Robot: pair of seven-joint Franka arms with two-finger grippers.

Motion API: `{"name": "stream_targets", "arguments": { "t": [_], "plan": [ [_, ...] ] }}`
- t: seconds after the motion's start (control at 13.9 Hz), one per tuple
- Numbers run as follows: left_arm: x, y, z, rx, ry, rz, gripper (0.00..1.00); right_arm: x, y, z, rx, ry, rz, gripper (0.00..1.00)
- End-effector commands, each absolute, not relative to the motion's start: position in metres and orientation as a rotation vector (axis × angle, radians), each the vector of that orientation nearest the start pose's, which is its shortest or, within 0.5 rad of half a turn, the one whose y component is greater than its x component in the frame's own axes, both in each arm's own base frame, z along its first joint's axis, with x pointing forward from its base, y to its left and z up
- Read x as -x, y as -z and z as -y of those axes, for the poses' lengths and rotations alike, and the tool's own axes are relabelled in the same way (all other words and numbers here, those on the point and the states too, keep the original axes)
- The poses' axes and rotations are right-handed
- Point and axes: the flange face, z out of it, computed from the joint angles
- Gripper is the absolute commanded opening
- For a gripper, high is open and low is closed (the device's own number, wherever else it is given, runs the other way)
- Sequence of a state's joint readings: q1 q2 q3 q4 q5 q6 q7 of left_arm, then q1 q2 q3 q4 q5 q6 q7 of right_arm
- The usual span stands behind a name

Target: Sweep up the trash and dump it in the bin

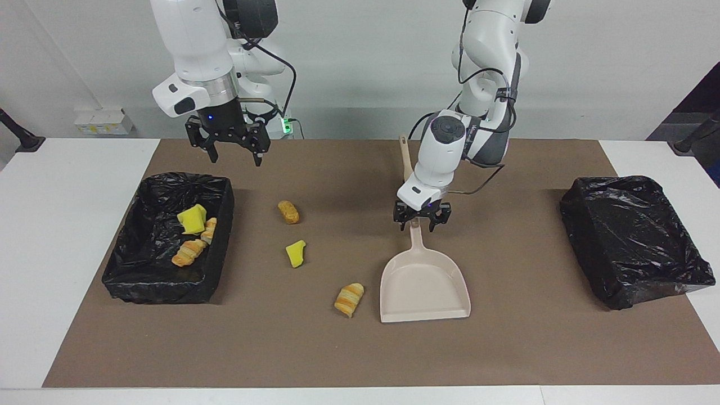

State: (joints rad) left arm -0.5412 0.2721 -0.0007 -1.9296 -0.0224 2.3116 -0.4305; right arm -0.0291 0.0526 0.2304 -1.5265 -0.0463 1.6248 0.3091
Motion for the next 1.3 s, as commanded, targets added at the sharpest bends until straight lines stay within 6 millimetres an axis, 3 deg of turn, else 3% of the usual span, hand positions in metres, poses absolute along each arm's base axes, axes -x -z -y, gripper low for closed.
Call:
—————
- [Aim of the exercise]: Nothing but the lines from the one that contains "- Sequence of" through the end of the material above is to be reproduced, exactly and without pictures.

- [Exercise result]:
- Sequence of a state's joint readings: q1 q2 q3 q4 q5 q6 q7 of left_arm, then q1 q2 q3 q4 q5 q6 q7 of right_arm
- The usual span stands behind a name

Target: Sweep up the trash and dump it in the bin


State: (joints rad) left arm -0.5412 0.2721 -0.0007 -1.9296 -0.0224 2.3116 -0.4305; right arm -0.0291 0.0526 0.2304 -1.5265 -0.0463 1.6248 0.3091
Motion for the next 1.3 s, as commanded, targets added at the sharpest bends until straight lines stay within 6 millimetres an axis, 3 deg of turn, else 3% of the usual span, hand positions in metres, poses absolute along each arm's base axes, axes -x -z -y, gripper low for closed.
Call:

Nothing remains to be done in this exercise.